Work request:
When you return the data, keep each character exactly as it appears.

(Dataset excerpt)

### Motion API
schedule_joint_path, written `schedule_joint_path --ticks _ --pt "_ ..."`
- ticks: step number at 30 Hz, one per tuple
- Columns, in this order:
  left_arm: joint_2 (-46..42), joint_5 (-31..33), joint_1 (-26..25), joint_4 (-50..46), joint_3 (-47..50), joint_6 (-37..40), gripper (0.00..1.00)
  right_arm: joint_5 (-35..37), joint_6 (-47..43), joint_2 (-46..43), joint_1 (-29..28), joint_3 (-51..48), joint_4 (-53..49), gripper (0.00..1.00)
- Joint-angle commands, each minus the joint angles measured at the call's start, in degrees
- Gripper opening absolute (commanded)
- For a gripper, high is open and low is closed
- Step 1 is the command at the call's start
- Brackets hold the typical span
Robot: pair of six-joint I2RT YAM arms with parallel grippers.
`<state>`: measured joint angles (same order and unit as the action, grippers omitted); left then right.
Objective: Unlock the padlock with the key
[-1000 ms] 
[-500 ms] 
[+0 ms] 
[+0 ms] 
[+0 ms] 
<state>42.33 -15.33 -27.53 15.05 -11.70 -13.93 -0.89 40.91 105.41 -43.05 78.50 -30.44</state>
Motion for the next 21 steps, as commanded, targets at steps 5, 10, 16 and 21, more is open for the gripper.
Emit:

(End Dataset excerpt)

Exercise response:
### Motion API
schedule_joint_path, written `schedule_joint_path --ticks _ --pt "_ ..."`
- ticks: step number at 30 Hz, one per tuple
- Columns, in this order:
  left_arm: joint_2 (-46..42), joint_5 (-31..33), joint_1 (-26..25), joint_4 (-50..46), joint_3 (-47..50), joint_6 (-37..40), gripper (0.00..1.00)
  right_arm: joint_5 (-35..37), joint_6 (-47..43), joint_2 (-46..43), joint_1 (-29..28), joint_3 (-51..48), joint_4 (-53..49), gripper (0.00..1.00)
- Joint-angle commands, each minus the joint angles measured at the call's start, in degrees
- Gripper opening absolute (commanded)
- For a gripper, high is open and low is closed
- Step 1 is the command at the call's start
- Brackets hold the typical span
Robot: pair of six-joint I2RT YAM arms with parallel grippers.
`<state>`: measured joint angles (same order and unit as the action, grippers omitted); left then right.
Objective: Unlock the padlock with the key
[-1000 ms] 
[-500 ms] 
[+0 ms] 
[+0 ms] 
[+0 ms] 
<state>42.33 -15.33 -27.53 15.05 -11.70 -13.93 -0.89 40.91 105.41 -43.05 78.50 -30.44</state>
Motion for the next 21 steps, as commanded, targets at steps 5, 10, 16 and 21, more is open for the gripper.
Emit:

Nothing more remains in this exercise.